As my grandmother’s mysterious list increased in repetition, detective hats were put on and emails sent to family, asking for help decoding what the words were and what they could possibly mean.


“I’ve been to Java, Batra, Sumatra, Borneo, Celebes, Bali, Lombok, Sumba, Sumbawa, Flores, Timor, enzoorvort…”

Dad’s cousin Wim in Holland got back to us with an answer: it was a list of the Dutch East Indies Islands, a list Grandma had been required to learn as a child at her primary school during the War in small village of Heerhugowaard, Holland. The last word, “enzoorvort,” translates to “and so on,” meaning the list of islands continued.

Wim and many other relatives in Holland associated bad memories with this list; it was a song they had also been required to learn and recite for a grade as children in the 1960s.

They were as perplexed as we were why my grandmother seemed to take so much pleasure in reciting this list.

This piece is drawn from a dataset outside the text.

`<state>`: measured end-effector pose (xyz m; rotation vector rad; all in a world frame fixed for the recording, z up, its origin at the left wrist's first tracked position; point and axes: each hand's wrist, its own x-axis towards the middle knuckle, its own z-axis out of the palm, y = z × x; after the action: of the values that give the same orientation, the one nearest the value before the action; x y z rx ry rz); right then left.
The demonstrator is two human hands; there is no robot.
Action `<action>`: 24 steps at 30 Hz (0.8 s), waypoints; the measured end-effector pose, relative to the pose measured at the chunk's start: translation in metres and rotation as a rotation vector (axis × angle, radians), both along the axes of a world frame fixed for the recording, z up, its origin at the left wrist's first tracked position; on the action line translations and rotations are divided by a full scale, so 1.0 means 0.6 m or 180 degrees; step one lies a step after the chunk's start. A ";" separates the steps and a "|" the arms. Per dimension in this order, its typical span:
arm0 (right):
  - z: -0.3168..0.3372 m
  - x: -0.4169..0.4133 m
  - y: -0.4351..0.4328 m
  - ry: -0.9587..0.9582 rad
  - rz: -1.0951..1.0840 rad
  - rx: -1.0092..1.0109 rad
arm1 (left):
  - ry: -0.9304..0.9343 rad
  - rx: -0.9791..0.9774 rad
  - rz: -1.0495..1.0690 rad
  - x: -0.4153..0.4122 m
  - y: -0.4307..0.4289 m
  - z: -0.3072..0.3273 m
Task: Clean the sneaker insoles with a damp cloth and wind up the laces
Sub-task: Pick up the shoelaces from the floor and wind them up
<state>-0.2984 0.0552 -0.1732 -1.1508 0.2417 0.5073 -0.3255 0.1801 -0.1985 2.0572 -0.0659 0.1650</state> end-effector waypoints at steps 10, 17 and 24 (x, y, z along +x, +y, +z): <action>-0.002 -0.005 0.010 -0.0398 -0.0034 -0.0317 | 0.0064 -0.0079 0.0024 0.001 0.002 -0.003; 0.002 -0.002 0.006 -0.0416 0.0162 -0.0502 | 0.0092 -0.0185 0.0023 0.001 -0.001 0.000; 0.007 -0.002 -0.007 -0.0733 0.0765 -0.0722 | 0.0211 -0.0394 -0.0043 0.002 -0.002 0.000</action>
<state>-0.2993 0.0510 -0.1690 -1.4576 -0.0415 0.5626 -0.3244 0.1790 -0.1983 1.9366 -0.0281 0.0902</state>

But it fit perfectly with her personality, once I sat down and thought about it. Grandma was never angry, always playful and full of love and one more cookie to sneak to you before bed. As her disease became worse, her child-like instincts, which had made her a playful and friendly adult, turned her into a child again.

She began to “sneak up” on us, at home or in public, and give us a ticklish jab in the ribs. Her hands had always been cold, and this became a new routine of putting them on the neck of anyone close by — family member or stranger. She called everything a “monster” and constantly threatened to give us a “schop in de broek,” or a kick in the pants.

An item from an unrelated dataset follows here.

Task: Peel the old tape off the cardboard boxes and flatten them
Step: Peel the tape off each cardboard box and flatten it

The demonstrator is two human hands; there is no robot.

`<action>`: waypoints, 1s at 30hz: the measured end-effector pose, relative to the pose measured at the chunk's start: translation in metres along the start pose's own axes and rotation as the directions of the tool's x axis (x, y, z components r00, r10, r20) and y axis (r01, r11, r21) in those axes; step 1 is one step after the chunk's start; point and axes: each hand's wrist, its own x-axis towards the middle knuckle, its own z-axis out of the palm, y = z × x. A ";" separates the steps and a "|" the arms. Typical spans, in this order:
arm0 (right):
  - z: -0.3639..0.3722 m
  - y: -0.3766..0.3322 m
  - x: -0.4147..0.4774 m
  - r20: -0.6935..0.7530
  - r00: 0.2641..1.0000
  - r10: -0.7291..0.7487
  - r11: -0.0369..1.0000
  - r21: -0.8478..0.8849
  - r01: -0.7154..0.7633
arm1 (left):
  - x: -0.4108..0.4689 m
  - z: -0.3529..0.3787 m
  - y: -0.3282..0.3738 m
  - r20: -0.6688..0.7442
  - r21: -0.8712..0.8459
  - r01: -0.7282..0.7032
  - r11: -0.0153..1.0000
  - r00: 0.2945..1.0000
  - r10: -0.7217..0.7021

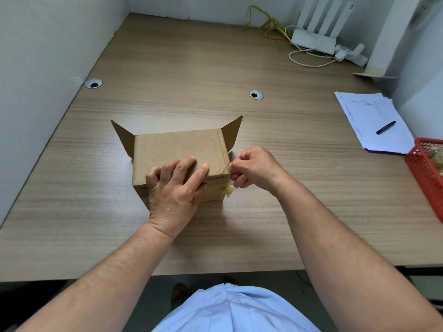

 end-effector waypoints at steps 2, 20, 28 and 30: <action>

“I’ve been to Java, Batra, Sumatra, Borneo, Celebes, Bali, Lombok, Sumba, Sumbawa, Flores, Timor, enzoorvort…”

Those suffering from Alzheimer’s Disease or Dementia often are very underweight— they feel a need to be up and moving around and forget to eat. Every visit to LaPorte, every hug I would give Grandma became a silent test of how many new bones I could feel. She was never a big woman, but suddenly I could wrap my hands around her wrists with ease, and my 7-year-old cousin probably could as well.

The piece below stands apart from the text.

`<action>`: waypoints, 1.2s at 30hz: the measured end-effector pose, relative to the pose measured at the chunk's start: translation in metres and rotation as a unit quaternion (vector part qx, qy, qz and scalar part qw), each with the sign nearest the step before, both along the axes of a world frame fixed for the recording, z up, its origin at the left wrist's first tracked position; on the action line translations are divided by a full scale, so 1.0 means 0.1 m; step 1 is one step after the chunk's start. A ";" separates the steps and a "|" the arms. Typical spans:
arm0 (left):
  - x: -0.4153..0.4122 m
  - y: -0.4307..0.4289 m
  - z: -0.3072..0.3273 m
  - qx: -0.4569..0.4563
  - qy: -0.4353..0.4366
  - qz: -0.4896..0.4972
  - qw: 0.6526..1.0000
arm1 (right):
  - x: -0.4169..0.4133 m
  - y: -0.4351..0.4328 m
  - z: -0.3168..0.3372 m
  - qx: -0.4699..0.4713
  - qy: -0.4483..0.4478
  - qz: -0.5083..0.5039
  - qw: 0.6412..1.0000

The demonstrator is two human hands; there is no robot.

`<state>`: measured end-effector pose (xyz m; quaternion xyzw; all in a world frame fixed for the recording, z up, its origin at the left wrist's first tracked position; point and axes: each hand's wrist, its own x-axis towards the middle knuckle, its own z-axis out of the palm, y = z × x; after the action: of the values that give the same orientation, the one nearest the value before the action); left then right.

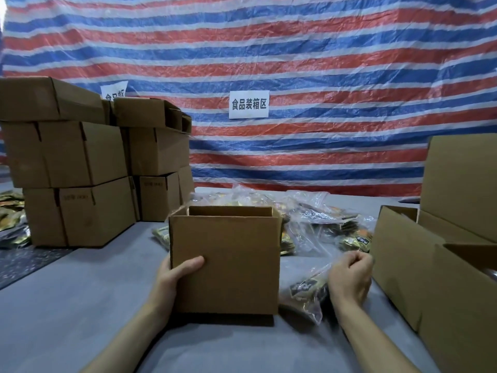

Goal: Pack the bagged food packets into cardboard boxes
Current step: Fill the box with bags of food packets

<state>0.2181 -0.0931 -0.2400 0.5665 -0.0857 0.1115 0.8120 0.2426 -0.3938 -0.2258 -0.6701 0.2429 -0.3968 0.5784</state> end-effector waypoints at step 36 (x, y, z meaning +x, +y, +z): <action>0.01 -0.05 0.03 0.105 -0.012 0.087 0.991 | -0.29 0.15 0.10 -0.343 0.347 0.164 0.858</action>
<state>0.2190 -0.0982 -0.2368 0.6527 -0.0568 0.1788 0.7341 0.2134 -0.3791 -0.2159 -0.9503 0.1629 -0.0960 0.2473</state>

Family dinners became difficult. Her portions were small, and most of them ended up on my uncle’s plate. She would get so distracted by repeating her list of islands that her dinner sat untouched for most of the meal.

“I’ve been to Java, Batra, Sumatra, Borneo, Celebes, Bali, Lombok, Sumba, Sumbawa, Flores, Timor, enzoorvort…”  

She’ll be 90 this January. But over the summer, my talkative grandmother, my repetitive grandmother, my cat-loving grandmother began to rapidly slide downhill. I last visited in August, and was shocked by how much she had changed since my last visit.

She barely ate. I learned she was right around 70 pounds, and most shockingly to me, she was almost silent. Grandma didn’t sit at the table with us for dinner anymore. She didn’t go to church on Sunday morning with the rest of us.

She didn’t repeat her famous list once the entire weekend I visited.